Using the phalloidin florescent signal to identify cell borders delineated by cortical actin filaments, we measured the perimeter of pVopX-HA and pGFP transfected cells and control cells (not transfected) to provide a quantitative measure of cell rounding. The results of individual cell measurements are shown in Fig. 1C. As described earlier, performing the low-efficiency transfection allowed perimeter measurements to be taken for cells both expressing and not expressing VopX-HA or GFP, although it resulted in fewer transfected cells available within any given image. Nonetheless, cells expressing VopX-HA had a three- to fourfold lower perimeter measurement compared to cells not transfected with the pVopX-HA plasmid and cells transfected with the plasmid.
T3SS-delivered VopX alters cell morphology in polarized epithelial monolayers
Given that actin reorganization and cell rounding were clear phenotypes of HeLa cells expressing VopX, we next sought to investigate the effects of VopX on cell morphology and the actin cytoskeleton in an intestinal cell tissue culture model. We grew polarized monolayers of brush-border forming Caco-2/BBE human intestinal epithelial cells on Transwell membrane filters to mimic small intestinal epithelium. We co-cultured the mature cell monolayers with isogenic AM-19226 strains so that effectors would be expressed and delivered under “native” conditions. Differentiated Caco-2/BBE monolayers were co-cultured with T3SS-wt or T3SS-null AM-19226 strains for 3 h and subjected to dual fluorescence labeling for F-actin and attached bacteria. An xz projection of confocal images shows a typical columnar morphology of mock co-cultured Caco-2/BBE monolayers with prominent cortical F-actin labeling at the cell apex and lateral cell-cell contact areas (Fig. 2A; mock panel, yellow arrows). In contrast, Caco-2/BBE monolayers co-cultured with an AM-19226 strain encoding a functional T3SS (T3SSWT) display marked morphological abnormalities exhibited by a visibly decreased cell height (Fig. 2A). Quantitative analysis of confocal images indicated that the height of AM-19226 infected cell monolayers was reduced by ~50% from 11 - 14 μm to 6–10 μm (Fig. 2B). Interestingly, the decreased height was not restricted to epithelial cells directly interacting with bacteria. The alteration was also evident in adjacent cells within the monolayer where we did not observe adherent bacteria, suggesting an integrated response of the entire Caco-2/BBE monolayer that most likely involves mechanosensing/transduction events.
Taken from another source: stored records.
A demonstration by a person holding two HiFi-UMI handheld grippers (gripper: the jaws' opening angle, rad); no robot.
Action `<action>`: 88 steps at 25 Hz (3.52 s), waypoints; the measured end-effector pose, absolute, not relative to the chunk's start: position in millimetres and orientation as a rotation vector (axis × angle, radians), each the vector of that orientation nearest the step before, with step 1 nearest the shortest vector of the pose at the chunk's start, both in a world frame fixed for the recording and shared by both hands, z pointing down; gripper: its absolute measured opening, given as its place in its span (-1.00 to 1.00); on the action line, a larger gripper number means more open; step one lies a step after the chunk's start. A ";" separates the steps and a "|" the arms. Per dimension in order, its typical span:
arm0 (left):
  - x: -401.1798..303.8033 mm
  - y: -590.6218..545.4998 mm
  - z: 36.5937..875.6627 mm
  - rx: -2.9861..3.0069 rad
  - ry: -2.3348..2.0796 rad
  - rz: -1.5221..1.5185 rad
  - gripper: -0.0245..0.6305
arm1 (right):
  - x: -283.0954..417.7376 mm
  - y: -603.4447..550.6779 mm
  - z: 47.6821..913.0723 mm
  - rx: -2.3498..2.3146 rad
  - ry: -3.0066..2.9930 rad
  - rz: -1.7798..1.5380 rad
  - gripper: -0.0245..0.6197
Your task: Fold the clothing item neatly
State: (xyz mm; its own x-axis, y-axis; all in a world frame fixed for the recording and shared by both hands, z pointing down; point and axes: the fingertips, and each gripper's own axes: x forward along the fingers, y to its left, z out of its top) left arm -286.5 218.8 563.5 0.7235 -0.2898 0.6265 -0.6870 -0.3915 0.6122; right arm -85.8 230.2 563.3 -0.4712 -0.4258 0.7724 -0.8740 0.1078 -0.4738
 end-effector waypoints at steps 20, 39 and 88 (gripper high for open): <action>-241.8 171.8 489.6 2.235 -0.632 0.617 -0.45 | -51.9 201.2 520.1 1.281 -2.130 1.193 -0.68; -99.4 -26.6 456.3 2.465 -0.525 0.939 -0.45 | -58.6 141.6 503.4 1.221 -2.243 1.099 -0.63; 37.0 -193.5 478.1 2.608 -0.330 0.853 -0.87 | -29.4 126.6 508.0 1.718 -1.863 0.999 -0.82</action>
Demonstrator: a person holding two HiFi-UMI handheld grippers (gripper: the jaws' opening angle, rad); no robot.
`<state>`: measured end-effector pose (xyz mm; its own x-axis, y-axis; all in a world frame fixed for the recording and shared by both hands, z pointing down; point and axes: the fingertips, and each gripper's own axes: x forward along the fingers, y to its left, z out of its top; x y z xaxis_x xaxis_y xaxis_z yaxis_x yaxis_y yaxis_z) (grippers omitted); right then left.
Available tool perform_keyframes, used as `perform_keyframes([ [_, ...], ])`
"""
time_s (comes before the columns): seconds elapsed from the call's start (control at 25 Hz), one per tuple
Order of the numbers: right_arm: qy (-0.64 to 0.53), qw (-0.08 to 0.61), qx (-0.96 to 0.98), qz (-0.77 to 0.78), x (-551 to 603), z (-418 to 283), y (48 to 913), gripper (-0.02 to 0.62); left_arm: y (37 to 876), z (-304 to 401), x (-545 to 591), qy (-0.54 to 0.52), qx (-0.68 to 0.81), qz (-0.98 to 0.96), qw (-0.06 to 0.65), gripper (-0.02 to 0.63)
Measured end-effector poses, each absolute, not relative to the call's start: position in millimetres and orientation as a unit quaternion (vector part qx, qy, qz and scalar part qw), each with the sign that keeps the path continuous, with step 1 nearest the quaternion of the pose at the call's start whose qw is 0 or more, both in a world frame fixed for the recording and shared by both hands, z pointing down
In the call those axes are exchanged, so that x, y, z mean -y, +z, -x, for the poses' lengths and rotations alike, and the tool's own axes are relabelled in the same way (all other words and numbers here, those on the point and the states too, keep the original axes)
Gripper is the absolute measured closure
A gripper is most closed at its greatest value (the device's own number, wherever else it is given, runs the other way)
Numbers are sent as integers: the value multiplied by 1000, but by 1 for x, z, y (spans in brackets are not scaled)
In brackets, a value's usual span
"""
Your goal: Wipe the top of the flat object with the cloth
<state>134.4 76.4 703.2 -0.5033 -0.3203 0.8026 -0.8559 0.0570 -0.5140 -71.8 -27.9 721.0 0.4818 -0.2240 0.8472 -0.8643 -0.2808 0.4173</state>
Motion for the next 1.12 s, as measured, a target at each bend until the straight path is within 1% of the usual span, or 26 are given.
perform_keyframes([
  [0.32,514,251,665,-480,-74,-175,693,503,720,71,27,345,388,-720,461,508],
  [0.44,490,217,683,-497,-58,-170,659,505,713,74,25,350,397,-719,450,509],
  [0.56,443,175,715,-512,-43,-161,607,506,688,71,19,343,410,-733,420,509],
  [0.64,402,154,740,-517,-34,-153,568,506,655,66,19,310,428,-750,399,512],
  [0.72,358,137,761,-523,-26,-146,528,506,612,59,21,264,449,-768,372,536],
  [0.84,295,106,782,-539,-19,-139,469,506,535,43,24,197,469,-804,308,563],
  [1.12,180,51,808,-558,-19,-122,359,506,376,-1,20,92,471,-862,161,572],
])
FIG 2 VopX activity reduced Caco-2/BBE cell height during AM-19226 co-culture. (A) Confocal Z stacks viewed from the XZ plane showing differentiated Caco-2/BBE co-cultured with the indicated AM-19226 strain at a multiplicity of infection of ~10 or phosphate-buffered saline (PBS; mock) for 3 h. Cells were fluorescently labeled for F-actin with Alexa Fluor 647 phalloidin (red), nuclei (4′,6-diamidino-2-phenylindole, blue), and V. cholerae detected using a polyclonal rabbit antibody developed against whole AM-19226 cells (green). Yellow arrows indicate apical and lateral F-actin signal. White arrows indicate actin-rich signal below bacteria. Scale bars represent 5 μm. (B) Quantification of cell height in microns. Strains are noted on the X axis. Cell height was determined by measuring the length of the actin signal in the Z plane. Data represent the average ± standard deviation of three biological replicates. Statistics were generated by ordinary one-way analysis of variance with Dunnett’s multiple comparison test. *P ≤ 0.05, **P ≤ 0.01. The study was conducted three times and produced similar results.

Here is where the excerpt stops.